Babies, they’re different.
Once you’ve had a baby, you know what you’re doing right? Hahahahha LOL, help me. I, of course, arrogantly thought I “had this” but Miko showed me I definitely did not. Because, get this for groundbreaking: every baby is different! You are different! You have biases’ and things that you swore worked before but these little mini humans have their own set of rules that they’re making up as they go.
I was extremely privileged with Yuki and never had an issue breastfeeding, so I thought it was like riding a bike. Nope. On day four he ripped my nipples to shreds and I couldn’t actually feed because they were raw. In the first two weeks I saw a baby chiro, two lactation consultants, got mastitis, and also did maybe six Edinburugh scale tests because every time someone asked how I was I burst into tears.
Finally, after yet another midwife session where I was spiraling about all the things “wrong” with him, the head midwife (a 70-year-old archetypal grandma) put her hand on my knee and said “there’s nothing wrong with him.

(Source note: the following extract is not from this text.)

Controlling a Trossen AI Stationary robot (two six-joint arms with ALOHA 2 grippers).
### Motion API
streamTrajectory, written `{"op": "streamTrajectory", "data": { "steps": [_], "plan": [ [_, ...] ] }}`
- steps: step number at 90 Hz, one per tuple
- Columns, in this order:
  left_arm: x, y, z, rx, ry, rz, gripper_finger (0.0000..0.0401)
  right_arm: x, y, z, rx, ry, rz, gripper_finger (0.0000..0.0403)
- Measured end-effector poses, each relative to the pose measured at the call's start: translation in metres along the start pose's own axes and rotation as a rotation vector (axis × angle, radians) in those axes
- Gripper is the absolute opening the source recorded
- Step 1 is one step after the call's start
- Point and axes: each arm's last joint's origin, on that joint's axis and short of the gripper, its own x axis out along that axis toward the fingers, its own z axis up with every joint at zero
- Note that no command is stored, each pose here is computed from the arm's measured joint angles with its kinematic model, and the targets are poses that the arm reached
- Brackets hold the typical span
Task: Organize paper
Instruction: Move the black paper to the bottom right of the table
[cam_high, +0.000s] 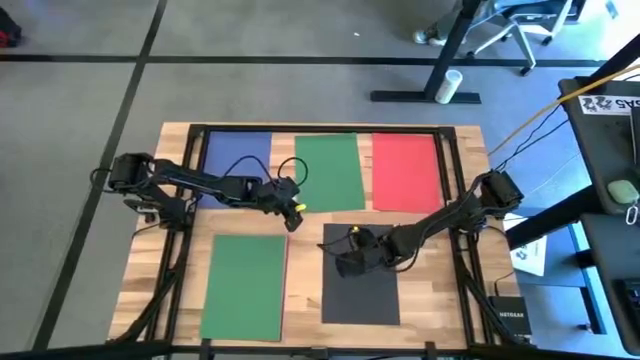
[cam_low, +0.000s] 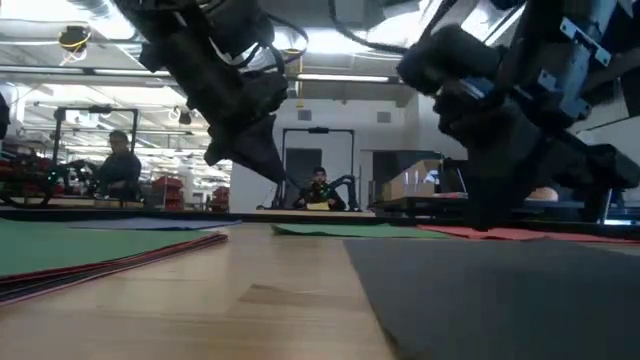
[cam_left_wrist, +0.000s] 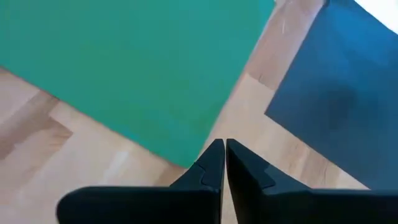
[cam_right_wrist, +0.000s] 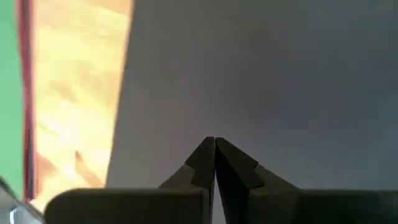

You’re just overwhelmed. Come here, you need a hug.” And so I hugged her and released all the shit and stopped trying to hold it all together for the sake of being the person that “always had this”. There is no greater expectation than the ones you place on yourself, and honestly I’d never let a friend beat up on herself the way I was. It was a nice and needed reality check. Things weren’t smooth sailing after that, but it was much easier, because I stopped trying to compare the experience to Yuki. Miko was (and continues to be) his very own person. It was never going to be the same (duh, I know, but it took a meltdown to really know this).
Thou shalt never have free time.
When you have a baby, you often think back to your childless life and wonder what the hell you did with all your time.
But when there are two, this gets kicked up a notch – and it starts in pregnancy. Oh my god, did I want to reach back into the past and tell first-time-pregnant Sarah to take all the naps. Because being pregnant with a toddler, is next level thanks to the tiny dictator demanding snacks and toys and horse rides and wanting “fun mum” when she has well and truly left the building.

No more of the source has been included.